**Exercise**:
Only the lines holding the word "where" are wanted; copy each of them from the listing.

**Exercise materials**:
================================

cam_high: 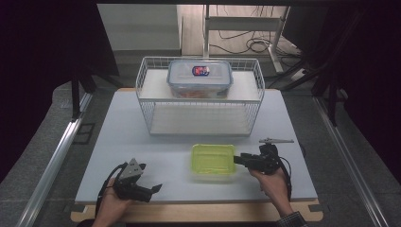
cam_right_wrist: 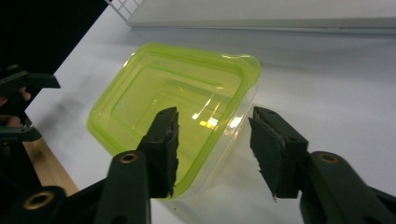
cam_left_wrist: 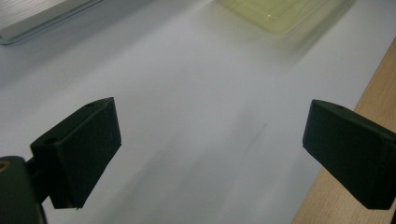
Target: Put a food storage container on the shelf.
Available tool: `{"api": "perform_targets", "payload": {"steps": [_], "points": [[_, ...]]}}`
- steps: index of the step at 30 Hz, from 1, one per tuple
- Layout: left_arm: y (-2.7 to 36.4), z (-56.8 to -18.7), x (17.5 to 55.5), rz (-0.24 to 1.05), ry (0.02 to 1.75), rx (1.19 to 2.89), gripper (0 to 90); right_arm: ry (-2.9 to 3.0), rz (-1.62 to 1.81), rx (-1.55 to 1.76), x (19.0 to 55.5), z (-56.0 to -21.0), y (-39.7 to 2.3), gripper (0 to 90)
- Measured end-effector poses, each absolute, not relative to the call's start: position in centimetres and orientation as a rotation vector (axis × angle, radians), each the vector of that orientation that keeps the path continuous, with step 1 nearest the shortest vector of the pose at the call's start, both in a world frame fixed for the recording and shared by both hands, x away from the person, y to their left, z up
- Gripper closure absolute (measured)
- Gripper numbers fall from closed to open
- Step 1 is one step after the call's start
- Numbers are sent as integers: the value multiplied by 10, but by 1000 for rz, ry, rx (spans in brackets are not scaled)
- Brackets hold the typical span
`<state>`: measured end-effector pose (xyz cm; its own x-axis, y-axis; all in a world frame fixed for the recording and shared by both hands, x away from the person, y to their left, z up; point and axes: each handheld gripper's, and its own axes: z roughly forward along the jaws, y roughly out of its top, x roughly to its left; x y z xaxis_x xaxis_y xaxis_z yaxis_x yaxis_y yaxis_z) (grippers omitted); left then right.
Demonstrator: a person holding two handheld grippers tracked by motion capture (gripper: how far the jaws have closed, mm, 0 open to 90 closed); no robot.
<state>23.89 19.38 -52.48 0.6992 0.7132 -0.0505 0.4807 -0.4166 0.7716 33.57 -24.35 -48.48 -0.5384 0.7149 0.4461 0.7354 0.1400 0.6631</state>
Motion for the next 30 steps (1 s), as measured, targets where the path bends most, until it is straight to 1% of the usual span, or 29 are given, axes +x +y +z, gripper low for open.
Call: {"api": "perform_targets", "payload": {"steps": [4,11,13,21,23,30], "points": [[194,-525,239,366,909,2096,42,-2276,-1353,-1529,344,-490,-242,564],[193,-525,239,364,906,2098,42,-2151,-1295,-1564,357,-504,-240,648],[193,-525,239,363,906,2098,42,-2124,-1265,-1577,360,-506,-239,659],[193,-525,239,364,904,2096,43,-1942,-1213,-1611,369,-511,-240,789],[194,-525,239,366,906,2096,43,-1928,-1224,-1589,369,-512,-238,801],[194,-524,239,368,908,2091,43,-1953,-1258,-1536,367,-509,-234,803]]}}
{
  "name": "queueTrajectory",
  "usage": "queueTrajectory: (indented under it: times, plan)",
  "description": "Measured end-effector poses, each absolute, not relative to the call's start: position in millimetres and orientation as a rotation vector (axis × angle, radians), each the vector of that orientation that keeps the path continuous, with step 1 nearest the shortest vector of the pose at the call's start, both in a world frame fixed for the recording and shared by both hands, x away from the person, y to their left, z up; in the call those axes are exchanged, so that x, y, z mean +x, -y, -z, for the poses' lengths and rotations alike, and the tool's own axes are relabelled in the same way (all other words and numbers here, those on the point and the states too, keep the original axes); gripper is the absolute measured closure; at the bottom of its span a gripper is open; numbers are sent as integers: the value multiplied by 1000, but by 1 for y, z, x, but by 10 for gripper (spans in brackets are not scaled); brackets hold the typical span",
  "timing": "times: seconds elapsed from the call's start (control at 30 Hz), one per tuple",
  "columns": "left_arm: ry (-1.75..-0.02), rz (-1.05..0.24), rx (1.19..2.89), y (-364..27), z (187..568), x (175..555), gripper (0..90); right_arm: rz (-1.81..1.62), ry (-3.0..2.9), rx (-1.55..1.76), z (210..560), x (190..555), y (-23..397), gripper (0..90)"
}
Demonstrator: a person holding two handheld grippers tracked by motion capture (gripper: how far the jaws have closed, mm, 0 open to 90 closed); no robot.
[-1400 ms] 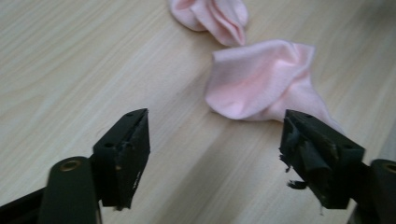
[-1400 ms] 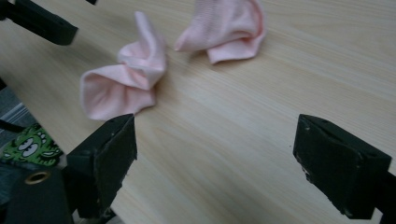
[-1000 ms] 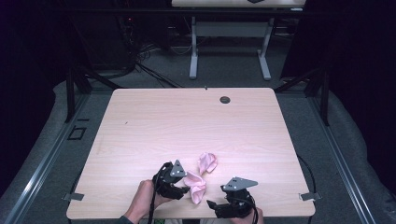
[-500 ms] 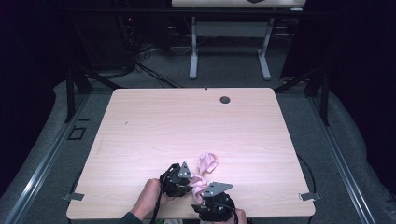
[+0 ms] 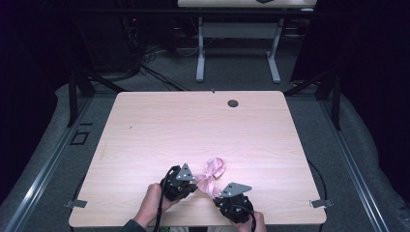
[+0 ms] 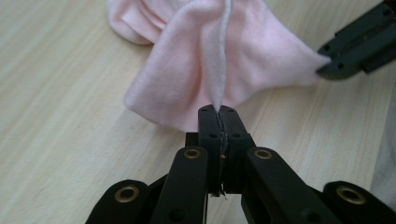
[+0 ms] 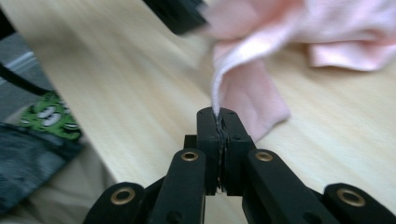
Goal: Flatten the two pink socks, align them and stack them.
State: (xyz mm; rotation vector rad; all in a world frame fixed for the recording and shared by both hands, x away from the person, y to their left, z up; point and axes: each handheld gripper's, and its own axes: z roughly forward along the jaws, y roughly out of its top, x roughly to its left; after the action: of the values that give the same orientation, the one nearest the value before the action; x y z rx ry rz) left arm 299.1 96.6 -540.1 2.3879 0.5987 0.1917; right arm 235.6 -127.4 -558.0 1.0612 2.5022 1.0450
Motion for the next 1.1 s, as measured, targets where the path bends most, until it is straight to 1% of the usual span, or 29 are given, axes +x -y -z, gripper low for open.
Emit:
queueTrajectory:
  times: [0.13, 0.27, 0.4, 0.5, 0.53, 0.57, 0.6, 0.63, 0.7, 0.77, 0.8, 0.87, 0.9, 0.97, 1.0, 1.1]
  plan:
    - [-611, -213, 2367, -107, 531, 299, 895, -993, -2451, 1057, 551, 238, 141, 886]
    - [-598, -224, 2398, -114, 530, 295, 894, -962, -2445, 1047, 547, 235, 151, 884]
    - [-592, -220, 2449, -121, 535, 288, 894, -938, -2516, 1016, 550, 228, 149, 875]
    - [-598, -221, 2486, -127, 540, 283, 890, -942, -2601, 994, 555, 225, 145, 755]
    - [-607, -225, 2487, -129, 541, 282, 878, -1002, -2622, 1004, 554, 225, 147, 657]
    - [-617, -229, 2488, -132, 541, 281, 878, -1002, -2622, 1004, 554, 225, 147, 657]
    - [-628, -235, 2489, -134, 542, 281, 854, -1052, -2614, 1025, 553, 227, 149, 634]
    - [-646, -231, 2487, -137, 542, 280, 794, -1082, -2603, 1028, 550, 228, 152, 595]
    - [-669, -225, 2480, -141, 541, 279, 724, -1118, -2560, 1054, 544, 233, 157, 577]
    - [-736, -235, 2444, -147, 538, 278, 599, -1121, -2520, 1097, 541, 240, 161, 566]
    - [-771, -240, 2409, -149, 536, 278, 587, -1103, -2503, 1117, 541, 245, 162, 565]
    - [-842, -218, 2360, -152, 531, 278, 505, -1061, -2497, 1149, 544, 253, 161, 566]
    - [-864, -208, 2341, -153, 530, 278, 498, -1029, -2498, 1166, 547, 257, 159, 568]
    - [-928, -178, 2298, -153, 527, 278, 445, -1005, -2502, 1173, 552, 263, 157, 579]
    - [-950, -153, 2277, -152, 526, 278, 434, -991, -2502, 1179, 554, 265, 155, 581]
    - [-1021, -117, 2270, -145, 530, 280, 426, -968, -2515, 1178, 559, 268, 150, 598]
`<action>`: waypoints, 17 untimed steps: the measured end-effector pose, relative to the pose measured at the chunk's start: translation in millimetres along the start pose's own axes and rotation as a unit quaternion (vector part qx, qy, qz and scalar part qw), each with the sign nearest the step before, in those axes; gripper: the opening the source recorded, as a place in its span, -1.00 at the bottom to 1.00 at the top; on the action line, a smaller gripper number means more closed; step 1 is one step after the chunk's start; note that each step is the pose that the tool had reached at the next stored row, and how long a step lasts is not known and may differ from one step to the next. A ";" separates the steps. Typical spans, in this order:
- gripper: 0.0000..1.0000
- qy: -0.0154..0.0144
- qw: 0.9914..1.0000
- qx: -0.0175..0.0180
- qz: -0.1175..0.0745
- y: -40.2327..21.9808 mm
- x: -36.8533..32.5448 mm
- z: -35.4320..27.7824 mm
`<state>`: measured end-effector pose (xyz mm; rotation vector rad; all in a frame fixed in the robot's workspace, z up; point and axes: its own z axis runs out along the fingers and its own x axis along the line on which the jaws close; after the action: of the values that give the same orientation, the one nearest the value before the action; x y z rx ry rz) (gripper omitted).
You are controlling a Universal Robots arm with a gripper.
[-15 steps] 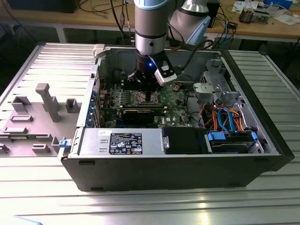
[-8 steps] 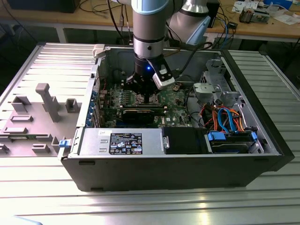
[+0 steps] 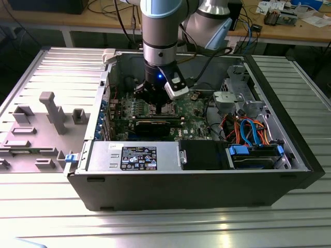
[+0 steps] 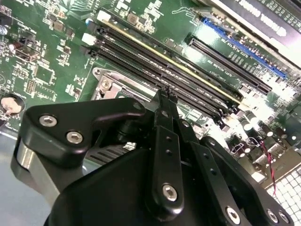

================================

**Task answer**:
Motion for the next 30 steps (1 s), as measured, targets where the path bends most, until it is straight to 1% of the usual span, or 29 are given, axes +x +y +z, gripper low for open.
Motion for the next 1.1 s, as measured, targets where the path bends most, until it is straight to 1% of the usual span, or 29 are given, axes +x -y -z, gripper low for open.

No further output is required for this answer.